General Motors has emerged from bankruptcy with its eye on regaining the trust and the dollars of the American consumer. But GM's goal is further hampered by the recession.
To help with that task, President and CEO Fritz Henderson said Friday that Bob Lutz, a veteran auto industry executive, is staying on as vice chairman in charge of all creative elements at GM, including products and customer relationships.
Lutz, who has been working in the auto industry since 1963, offered his perspective on the new GM in a conversation with NPR host Robert Siegel.
Correcting More Than Two Decades Of Blunders
"Where we really messed it up and took our eye off the ball in terms of the product was in the '70s, '80s and early '90s," Lutz says. "And I think in the last five or six years, we've had a radical transformation in the way we approach the product and our goals for product."
Lutz says he is optimistic about GM's market share despite its weakened status. Among the automaker's problems: a slump in corporate fleet sales because of fears about GM's bankruptcy.
Lutz says his optimism comes from GM's retail outlook and the industry's lower break-even point of about 10 million vehicle sales per year. Lutz says GM's U.S. market share is between 21 and 23 percent, which means the automaker will need to sell about 2.3 million cars a year in order to break even.
But the market is still depressed, with overall U.S. auto sales running at about 9.7 million a year, he says.
"There will have to be some form of economic recovery before any automobile company can hope to be profitable," Lutz says.

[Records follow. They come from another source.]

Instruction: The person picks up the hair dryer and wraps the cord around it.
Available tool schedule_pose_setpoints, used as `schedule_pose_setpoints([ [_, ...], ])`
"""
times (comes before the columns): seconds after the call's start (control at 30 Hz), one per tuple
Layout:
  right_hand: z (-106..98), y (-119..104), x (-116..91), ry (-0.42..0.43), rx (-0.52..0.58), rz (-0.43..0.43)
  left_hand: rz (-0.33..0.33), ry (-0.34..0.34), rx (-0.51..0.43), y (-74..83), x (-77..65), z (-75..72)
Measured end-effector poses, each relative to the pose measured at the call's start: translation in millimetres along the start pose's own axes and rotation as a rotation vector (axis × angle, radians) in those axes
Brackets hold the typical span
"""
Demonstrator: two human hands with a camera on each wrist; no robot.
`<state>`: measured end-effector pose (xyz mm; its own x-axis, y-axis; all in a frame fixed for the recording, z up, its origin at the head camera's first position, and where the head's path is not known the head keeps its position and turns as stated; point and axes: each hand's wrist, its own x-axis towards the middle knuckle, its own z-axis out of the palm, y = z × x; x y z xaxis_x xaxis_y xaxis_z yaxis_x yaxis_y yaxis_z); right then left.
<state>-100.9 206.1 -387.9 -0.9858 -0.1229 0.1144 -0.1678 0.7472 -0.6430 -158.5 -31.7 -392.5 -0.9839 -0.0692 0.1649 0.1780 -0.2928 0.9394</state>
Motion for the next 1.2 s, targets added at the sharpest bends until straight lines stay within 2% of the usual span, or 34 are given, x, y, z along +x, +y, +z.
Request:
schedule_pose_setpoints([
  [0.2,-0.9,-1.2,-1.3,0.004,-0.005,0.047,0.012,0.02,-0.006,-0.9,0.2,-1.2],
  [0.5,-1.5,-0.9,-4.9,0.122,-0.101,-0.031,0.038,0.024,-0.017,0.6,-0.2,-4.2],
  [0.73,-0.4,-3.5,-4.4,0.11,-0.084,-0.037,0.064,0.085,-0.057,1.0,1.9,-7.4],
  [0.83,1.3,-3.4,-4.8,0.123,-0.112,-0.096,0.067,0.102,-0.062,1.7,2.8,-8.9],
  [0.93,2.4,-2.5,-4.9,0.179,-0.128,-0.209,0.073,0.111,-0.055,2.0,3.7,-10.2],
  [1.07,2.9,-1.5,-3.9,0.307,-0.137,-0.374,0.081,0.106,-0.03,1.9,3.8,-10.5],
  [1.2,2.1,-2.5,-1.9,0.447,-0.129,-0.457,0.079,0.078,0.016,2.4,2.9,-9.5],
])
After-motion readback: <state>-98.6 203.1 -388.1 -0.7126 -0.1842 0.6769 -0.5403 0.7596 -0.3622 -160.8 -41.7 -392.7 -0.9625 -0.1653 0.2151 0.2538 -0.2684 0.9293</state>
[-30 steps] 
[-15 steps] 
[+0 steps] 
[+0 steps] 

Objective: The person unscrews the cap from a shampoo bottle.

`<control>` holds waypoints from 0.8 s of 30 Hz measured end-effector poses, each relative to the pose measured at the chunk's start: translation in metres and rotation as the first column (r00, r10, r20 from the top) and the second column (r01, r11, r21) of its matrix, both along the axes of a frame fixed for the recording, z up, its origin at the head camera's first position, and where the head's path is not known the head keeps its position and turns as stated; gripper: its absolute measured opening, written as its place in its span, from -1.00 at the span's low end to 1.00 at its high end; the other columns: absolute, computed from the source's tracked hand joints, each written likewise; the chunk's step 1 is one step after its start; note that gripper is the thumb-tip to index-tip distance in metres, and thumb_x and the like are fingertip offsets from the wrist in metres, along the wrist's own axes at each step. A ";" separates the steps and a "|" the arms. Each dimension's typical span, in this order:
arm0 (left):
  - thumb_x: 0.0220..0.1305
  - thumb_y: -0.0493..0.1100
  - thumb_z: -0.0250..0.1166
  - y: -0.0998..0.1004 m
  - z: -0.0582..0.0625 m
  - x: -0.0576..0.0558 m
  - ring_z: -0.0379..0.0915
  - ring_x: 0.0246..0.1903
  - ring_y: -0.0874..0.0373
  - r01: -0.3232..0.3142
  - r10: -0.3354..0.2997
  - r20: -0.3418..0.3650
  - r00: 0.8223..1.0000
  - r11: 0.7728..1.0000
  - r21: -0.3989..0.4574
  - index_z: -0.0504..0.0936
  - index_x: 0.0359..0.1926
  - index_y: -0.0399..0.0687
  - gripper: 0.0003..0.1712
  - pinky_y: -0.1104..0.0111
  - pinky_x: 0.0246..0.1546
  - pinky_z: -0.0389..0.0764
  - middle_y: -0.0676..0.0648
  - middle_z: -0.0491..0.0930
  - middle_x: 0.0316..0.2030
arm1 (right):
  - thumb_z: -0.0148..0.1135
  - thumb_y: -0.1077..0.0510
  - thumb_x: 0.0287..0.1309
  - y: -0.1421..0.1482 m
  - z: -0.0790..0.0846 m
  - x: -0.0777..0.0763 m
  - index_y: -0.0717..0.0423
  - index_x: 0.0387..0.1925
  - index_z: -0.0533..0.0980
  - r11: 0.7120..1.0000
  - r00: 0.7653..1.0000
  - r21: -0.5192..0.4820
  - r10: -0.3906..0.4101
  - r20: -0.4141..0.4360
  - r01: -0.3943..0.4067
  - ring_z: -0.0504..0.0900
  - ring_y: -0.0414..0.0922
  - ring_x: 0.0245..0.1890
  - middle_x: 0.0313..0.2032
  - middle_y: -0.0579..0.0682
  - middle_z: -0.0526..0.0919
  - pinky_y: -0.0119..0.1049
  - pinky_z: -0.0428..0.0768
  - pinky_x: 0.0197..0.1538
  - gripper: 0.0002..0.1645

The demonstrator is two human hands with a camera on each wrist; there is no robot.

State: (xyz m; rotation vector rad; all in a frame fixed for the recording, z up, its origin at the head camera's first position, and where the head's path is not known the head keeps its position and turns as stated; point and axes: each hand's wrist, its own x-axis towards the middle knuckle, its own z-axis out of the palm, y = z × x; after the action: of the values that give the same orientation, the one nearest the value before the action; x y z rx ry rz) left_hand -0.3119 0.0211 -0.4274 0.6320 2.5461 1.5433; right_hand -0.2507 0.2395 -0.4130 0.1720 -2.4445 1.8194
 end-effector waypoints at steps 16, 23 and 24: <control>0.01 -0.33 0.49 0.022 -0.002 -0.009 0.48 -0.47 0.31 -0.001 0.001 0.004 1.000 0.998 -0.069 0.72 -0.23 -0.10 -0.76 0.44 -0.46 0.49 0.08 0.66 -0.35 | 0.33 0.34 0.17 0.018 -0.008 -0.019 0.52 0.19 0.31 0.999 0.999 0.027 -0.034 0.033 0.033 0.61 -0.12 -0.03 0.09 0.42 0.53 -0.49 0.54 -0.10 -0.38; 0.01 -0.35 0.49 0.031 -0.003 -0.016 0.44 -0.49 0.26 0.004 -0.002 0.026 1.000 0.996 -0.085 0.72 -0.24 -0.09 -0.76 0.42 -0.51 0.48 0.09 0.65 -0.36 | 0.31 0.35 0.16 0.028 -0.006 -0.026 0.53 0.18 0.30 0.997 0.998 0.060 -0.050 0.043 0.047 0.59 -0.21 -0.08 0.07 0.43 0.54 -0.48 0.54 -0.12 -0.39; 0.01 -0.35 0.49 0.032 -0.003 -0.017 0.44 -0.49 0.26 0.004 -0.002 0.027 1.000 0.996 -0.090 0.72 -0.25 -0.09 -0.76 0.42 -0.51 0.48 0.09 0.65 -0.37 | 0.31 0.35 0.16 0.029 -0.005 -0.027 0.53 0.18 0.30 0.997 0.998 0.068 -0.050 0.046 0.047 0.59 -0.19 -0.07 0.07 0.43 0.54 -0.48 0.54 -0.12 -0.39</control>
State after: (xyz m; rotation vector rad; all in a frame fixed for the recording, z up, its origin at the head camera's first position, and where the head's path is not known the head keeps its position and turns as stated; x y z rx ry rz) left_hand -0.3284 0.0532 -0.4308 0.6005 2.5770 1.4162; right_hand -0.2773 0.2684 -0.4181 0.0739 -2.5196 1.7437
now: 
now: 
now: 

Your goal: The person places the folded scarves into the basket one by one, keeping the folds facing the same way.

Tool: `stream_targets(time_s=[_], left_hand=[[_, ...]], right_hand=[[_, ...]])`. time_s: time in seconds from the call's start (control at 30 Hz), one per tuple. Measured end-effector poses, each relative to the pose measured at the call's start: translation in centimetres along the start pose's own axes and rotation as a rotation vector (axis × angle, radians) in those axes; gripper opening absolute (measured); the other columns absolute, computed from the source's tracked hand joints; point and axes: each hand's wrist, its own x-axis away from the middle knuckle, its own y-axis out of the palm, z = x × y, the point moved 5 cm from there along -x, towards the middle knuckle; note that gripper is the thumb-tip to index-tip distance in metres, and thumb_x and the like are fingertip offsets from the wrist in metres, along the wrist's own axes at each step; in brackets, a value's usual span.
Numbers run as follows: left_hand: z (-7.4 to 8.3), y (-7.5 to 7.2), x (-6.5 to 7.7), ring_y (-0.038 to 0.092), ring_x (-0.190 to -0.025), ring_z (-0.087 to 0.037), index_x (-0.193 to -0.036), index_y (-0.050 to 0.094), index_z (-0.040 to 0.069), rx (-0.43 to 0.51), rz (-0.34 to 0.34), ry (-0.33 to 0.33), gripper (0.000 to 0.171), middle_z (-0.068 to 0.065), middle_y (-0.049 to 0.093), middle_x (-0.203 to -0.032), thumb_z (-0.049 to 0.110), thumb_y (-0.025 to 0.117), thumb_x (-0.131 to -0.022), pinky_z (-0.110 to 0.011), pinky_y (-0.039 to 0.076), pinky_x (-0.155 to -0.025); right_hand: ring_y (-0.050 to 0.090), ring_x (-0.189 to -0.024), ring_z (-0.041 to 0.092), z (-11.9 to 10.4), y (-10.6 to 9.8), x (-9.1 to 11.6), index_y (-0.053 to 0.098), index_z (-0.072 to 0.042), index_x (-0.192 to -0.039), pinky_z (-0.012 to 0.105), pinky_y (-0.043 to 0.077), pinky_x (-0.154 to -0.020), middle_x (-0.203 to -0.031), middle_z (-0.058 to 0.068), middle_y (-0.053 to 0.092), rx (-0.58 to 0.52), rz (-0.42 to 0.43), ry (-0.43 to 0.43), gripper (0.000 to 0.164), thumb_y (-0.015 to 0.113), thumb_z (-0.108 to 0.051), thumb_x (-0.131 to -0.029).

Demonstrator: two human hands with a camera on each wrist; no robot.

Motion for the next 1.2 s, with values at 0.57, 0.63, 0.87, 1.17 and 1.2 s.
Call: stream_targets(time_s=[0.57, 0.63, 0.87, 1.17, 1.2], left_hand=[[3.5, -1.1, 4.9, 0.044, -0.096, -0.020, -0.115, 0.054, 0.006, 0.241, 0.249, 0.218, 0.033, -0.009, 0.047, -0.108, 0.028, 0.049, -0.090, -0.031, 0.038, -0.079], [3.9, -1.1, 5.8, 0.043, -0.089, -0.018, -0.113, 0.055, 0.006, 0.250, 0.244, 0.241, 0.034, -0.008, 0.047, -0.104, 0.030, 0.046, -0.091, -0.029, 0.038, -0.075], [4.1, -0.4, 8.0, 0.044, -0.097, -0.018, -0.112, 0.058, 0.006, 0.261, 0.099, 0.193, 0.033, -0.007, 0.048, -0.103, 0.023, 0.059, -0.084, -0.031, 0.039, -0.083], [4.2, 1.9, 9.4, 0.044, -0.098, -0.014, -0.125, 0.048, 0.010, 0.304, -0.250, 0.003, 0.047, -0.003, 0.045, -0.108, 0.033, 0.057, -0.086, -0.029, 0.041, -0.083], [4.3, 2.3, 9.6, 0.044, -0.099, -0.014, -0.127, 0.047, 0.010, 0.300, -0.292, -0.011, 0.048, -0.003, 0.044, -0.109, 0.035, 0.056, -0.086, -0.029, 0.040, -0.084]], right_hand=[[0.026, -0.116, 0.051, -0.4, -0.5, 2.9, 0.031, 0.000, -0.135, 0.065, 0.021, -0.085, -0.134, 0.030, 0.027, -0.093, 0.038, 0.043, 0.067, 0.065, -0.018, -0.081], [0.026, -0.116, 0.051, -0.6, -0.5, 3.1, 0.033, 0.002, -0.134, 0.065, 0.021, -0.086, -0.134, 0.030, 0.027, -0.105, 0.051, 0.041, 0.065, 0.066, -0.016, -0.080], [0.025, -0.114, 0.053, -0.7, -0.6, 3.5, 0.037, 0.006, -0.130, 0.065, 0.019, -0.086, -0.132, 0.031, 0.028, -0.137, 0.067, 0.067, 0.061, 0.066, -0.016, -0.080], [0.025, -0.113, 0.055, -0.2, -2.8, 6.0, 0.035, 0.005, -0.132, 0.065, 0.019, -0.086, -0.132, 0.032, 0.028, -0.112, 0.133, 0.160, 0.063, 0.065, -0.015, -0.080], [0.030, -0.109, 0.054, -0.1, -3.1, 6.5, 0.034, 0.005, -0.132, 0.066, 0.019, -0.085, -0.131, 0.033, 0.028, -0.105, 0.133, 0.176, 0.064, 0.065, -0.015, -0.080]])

What's more, he says, GM's structural legacy costs for retirees' health care, debt servicing and other items took a tremendous toll: "It was a crushing burden, which we now no longer have weighing on us."
A Hard Sell
Customers also are still hesitant about the GM brand, and that's something Lutz is turning his attention to.
"The problem that we have right now is getting the breadth of the American public on both coasts and in the Midwest to realize the transformation that has taken place in General Motors' quality, design, fuel efficiency and so forth," he says.
Improving customer relations also means finding the right balance of dealerships. GM said it plans to cut the number of dealerships to about 3,600 by the end of 2010 — down from 6,000 this spring.
"What happened was, we were over-dealered — too many dealers were competing with same-make dealers that were too close by," he says. "And that was resulting in not only excessive discounting, which is bad for brand value, but it was also causing a lack of profitability for many of these dealerships. And when dealerships are not profitable, they can't offer the best service to the customer."
Toyota, he says, has far fewer dealers than GM, but its sales volume is "very similar to ours."
Online Auto Sales
GM has been testing a program of selling autos online on eBay in California. Some have asked whether this is a new paradigm that will rely less on traditional dealerships.
"All of these online experiments will purely be for the customer to make her pre-selection of the car — and ultimately that vehicle will still be delivered by a dealer," Lutz says. "There is no model which can legally permit automobile companies to sell directly to the customer."
The Internet doesn't permit the full range of a sale, he says, especially that ability to allow a dealer to see a used car that a customer may want to trade in.
Across the world, he says, "the franchised individual automotive independent retailer is the way to go; it's the model that works best."